• **What you are asked to do**
From the records below, transcribe only the lines running from the one with "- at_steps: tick" through the one with "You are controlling". Keep both of those end lines.

• **Supplied material**
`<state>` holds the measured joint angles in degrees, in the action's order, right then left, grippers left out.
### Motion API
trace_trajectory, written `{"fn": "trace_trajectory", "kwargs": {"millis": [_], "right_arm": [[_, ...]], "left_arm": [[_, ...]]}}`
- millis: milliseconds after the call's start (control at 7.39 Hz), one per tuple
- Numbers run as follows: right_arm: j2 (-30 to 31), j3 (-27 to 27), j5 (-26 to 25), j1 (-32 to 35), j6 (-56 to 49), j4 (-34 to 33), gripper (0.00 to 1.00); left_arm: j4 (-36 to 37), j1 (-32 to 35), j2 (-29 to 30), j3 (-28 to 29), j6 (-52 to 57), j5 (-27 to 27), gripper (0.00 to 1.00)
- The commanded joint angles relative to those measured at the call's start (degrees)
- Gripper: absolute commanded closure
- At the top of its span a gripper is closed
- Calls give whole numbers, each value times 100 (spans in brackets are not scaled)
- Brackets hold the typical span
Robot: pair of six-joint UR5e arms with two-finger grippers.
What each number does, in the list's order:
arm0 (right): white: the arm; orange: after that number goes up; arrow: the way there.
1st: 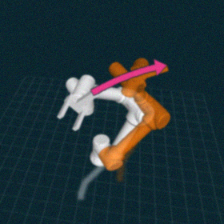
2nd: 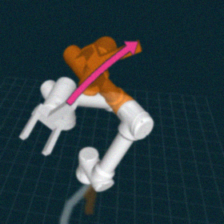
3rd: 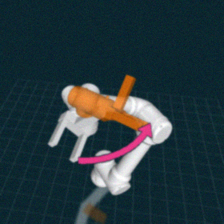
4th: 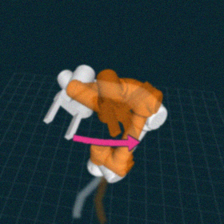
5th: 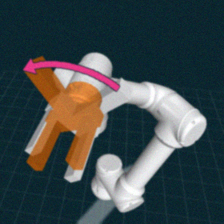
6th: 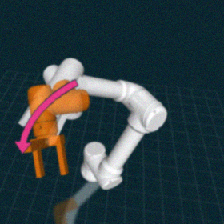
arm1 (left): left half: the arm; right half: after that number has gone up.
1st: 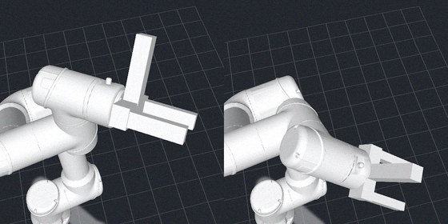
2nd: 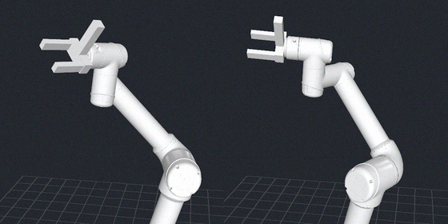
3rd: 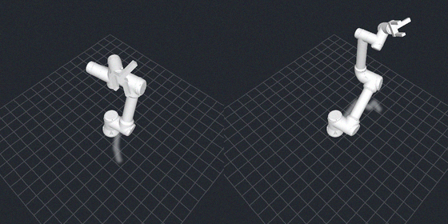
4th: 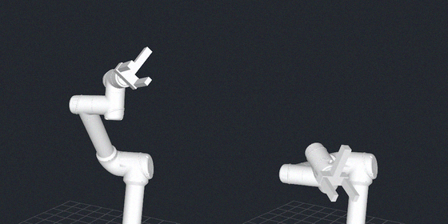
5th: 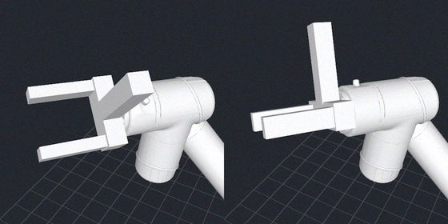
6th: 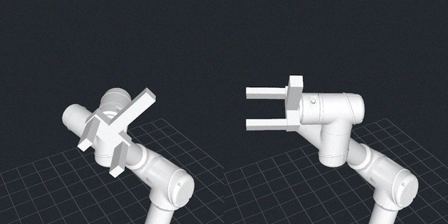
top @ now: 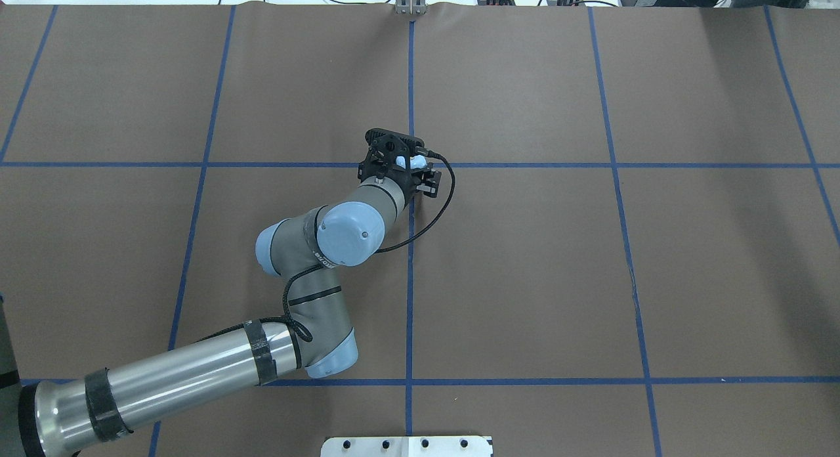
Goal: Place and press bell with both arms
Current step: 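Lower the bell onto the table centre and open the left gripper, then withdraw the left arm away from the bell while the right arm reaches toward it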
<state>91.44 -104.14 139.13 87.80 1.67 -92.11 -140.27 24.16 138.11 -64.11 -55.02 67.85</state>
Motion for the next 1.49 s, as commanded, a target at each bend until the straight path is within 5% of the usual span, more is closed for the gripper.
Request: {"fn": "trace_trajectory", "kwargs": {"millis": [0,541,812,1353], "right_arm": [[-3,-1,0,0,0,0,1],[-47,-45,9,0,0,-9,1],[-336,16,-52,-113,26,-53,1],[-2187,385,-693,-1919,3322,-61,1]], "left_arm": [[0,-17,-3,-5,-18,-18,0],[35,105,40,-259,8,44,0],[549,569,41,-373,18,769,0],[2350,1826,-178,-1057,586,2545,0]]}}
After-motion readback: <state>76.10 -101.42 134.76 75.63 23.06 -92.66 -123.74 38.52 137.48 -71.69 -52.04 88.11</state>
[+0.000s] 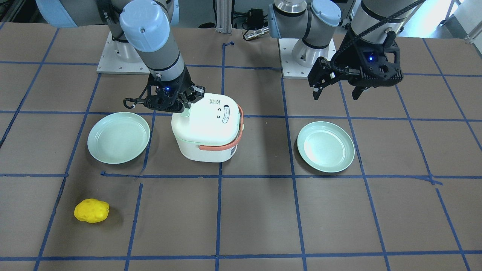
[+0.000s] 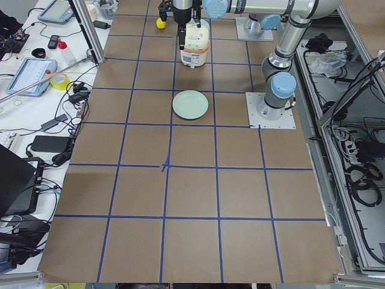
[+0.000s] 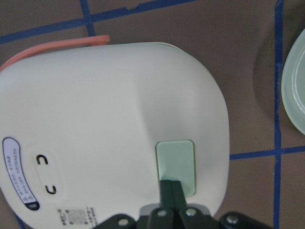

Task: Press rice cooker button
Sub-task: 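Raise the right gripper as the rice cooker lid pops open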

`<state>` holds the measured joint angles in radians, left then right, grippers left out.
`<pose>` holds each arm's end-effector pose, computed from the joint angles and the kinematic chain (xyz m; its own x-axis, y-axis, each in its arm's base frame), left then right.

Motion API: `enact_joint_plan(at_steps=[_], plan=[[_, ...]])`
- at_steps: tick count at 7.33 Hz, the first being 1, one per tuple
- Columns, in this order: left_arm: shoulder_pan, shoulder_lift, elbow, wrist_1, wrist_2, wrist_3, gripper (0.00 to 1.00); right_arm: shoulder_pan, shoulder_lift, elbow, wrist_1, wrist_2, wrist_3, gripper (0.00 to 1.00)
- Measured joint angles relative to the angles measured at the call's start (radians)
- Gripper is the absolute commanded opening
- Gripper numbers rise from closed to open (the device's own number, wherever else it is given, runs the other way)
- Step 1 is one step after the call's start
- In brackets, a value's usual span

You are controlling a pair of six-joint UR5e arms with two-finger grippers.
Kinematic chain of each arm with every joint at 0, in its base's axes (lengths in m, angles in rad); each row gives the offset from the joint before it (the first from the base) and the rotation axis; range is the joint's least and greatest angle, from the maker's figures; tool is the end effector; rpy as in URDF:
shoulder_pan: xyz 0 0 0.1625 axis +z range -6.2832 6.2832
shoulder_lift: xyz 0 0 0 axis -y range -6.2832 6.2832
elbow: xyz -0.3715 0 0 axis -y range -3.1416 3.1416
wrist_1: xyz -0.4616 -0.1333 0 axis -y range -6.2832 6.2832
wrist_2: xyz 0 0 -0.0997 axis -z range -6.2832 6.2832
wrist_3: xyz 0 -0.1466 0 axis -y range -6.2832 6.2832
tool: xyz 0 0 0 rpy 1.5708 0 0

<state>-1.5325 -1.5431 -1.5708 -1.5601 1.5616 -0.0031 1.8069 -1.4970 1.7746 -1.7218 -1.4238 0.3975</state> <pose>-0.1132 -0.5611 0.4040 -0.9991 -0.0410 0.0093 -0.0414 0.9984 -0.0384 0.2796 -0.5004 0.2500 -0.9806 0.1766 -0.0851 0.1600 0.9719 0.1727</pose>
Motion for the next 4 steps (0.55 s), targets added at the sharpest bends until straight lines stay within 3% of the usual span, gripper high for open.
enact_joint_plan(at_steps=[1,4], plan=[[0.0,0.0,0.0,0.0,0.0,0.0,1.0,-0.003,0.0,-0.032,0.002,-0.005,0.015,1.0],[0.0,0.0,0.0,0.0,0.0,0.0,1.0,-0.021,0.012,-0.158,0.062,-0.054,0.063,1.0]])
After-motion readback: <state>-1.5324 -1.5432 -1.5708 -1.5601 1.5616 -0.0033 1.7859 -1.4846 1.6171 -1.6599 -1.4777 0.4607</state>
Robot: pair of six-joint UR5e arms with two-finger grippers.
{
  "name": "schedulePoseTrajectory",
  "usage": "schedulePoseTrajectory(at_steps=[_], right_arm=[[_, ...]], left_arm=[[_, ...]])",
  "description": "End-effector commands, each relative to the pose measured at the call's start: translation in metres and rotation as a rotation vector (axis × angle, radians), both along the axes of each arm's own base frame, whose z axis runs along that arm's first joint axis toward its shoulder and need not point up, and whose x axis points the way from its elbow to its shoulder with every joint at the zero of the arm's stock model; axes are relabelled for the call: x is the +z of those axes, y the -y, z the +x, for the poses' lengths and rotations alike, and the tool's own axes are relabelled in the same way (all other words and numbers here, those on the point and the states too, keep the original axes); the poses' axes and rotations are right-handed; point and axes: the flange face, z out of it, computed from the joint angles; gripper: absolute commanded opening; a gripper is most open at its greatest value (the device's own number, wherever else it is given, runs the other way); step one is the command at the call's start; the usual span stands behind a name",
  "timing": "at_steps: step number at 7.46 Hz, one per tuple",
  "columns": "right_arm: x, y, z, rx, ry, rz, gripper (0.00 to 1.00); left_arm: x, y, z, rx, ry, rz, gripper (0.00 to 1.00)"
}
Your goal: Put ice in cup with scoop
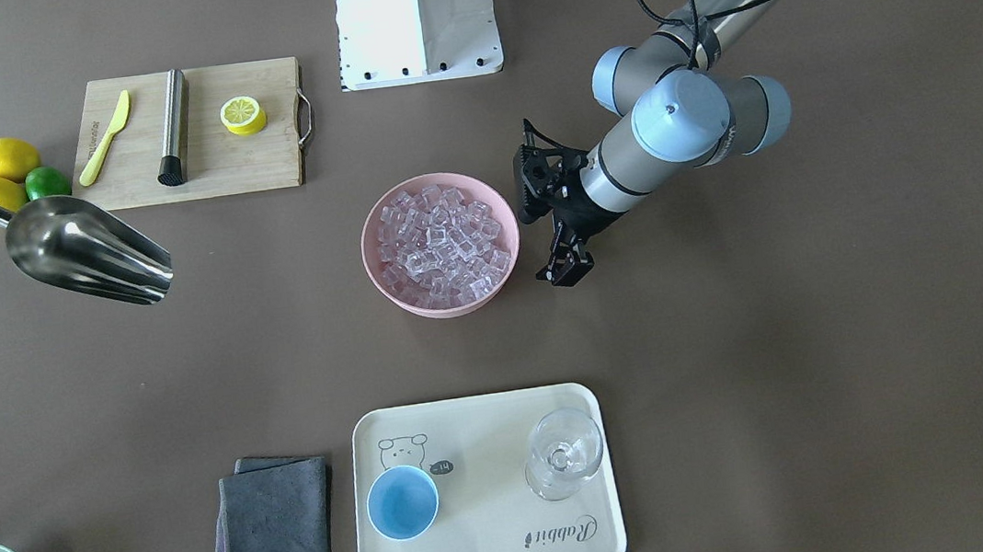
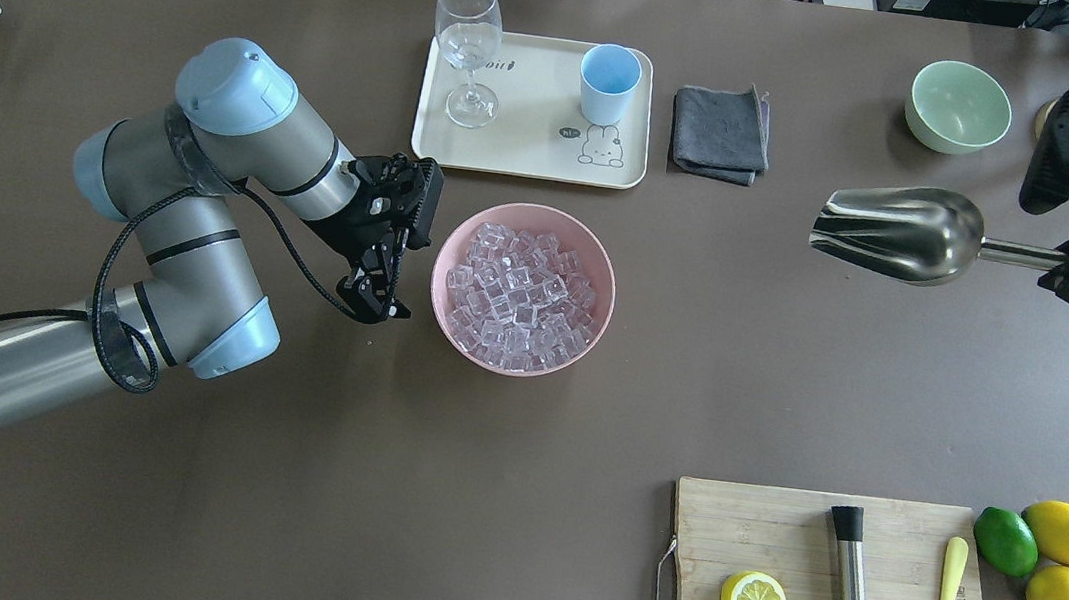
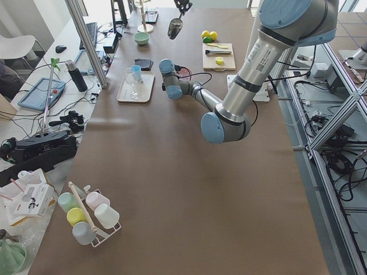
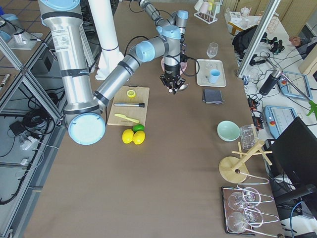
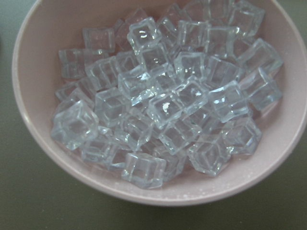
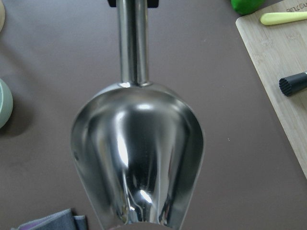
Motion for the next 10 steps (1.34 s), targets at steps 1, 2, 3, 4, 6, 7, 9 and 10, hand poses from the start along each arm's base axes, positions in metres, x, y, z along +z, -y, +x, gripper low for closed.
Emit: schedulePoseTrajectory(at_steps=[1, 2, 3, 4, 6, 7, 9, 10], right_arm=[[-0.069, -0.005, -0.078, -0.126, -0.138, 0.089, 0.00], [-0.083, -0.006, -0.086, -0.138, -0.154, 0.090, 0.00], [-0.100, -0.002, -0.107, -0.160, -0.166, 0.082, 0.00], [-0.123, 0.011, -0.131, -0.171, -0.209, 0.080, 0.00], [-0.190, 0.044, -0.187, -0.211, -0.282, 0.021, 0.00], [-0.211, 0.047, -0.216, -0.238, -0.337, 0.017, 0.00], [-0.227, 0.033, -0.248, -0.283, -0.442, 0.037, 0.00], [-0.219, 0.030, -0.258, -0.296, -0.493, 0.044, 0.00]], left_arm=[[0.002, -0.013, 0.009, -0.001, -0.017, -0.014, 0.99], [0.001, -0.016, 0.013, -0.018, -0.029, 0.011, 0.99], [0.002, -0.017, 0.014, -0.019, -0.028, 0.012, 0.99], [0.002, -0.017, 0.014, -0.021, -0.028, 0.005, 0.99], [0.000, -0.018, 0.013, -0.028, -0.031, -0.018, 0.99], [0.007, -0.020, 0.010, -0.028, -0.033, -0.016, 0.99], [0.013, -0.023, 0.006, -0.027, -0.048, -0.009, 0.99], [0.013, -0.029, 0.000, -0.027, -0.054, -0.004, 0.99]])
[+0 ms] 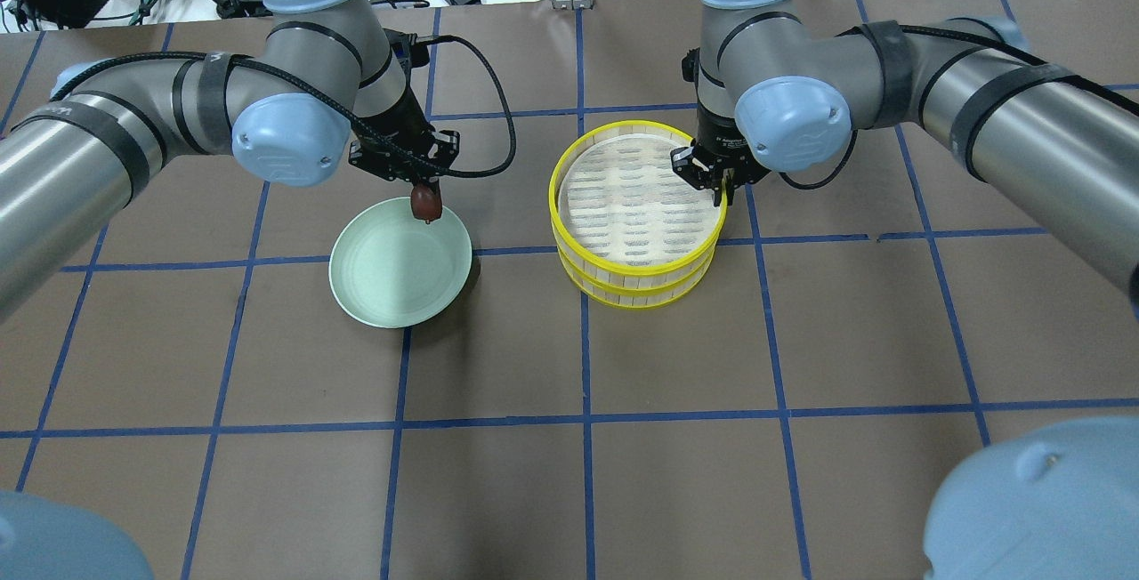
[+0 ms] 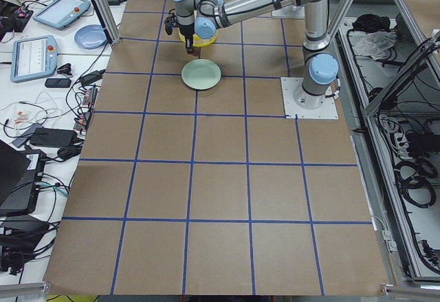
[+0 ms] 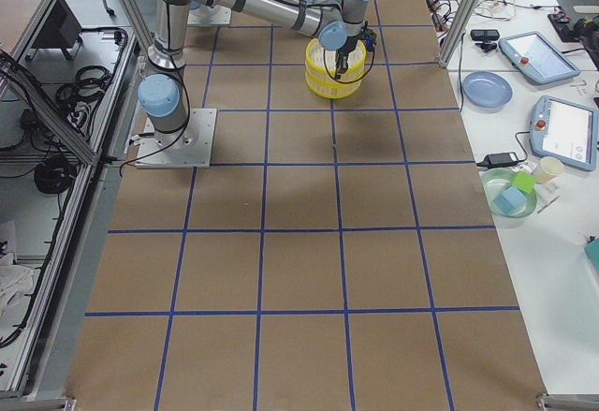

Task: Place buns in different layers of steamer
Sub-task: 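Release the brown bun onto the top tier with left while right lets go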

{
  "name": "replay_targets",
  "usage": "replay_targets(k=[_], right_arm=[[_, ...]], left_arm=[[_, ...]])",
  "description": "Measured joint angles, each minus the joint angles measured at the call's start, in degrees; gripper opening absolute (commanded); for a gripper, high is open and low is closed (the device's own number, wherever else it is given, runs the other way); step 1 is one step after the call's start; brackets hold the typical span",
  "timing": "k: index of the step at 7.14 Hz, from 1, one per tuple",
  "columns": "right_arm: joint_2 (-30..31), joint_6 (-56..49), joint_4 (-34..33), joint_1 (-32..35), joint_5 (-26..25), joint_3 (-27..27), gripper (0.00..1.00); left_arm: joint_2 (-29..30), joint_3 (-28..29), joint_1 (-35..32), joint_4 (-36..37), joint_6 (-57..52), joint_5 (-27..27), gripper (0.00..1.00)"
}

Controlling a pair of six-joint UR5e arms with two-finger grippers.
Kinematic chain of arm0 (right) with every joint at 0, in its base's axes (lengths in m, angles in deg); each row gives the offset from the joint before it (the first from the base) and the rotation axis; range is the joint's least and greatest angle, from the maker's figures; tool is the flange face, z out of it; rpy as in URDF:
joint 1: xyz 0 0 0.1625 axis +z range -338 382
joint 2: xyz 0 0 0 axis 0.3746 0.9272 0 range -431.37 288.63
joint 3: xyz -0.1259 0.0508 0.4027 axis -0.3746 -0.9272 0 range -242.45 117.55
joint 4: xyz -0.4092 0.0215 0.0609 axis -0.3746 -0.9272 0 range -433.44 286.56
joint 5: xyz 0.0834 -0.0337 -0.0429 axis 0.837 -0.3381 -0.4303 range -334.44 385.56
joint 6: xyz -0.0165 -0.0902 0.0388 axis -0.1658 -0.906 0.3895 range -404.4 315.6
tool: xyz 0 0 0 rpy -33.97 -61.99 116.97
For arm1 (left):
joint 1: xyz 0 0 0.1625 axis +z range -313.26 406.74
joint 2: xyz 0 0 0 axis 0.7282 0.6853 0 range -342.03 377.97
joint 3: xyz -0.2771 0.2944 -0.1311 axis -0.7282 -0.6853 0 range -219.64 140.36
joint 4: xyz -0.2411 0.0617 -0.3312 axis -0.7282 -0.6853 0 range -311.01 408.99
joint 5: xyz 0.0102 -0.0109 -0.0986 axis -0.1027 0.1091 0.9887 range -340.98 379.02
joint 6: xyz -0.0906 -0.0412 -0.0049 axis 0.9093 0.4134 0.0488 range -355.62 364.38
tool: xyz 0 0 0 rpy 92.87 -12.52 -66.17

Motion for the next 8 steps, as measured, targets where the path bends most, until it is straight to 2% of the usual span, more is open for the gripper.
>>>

• **Answer space**
- at_steps: tick count at 7.33 Hz, the first being 1, one per tuple
- Columns, in this order: left_arm: shoulder_pan, shoulder_lift, elbow, wrist_1, wrist_2, wrist_3, gripper (0.00 to 1.00); right_arm: shoulder_pan, shoulder_lift, elbow, wrist_1, wrist_2, wrist_3, gripper (0.00 to 1.00)
- Measured joint angles relative to the angles measured at the call's start (radians)
- Gripper is the absolute commanded opening
- Gripper numbers rise from closed to open (the device's own number, wherever else it is given, runs the other way)
- Step 1 is one step after the call's start
- In brackets, a value's usual span

You are controlling a pair of six-joint UR5e arms with two-finger grippers.

The answer requires no further additions.